TASK INSTRUCTIONS
Your answer should be the number of lines in the listing that hold the string "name", with no other words.

DATA SECTION
##############################
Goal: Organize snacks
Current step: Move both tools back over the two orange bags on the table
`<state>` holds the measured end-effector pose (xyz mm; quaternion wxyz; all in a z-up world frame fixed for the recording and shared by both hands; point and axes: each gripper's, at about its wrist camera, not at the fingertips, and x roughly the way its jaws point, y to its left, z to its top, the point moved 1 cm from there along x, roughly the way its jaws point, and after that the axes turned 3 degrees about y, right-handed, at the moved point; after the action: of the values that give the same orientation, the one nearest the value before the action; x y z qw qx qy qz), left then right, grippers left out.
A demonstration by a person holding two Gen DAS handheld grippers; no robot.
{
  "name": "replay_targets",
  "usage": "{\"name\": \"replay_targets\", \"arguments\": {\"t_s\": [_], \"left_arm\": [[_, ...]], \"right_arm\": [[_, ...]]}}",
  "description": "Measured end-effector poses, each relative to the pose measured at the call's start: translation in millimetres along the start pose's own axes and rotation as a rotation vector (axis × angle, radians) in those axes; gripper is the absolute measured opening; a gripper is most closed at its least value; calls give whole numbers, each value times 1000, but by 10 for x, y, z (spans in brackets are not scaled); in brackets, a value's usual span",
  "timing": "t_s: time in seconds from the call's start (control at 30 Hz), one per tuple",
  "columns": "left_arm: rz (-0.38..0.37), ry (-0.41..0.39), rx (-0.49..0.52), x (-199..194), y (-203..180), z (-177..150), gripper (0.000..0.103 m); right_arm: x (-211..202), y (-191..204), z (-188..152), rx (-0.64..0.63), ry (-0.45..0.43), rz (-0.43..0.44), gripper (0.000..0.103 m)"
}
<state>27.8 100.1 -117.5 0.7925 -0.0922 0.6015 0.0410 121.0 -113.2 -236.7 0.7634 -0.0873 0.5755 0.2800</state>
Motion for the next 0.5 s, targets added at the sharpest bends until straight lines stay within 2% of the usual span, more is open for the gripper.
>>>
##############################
RESPONSE
2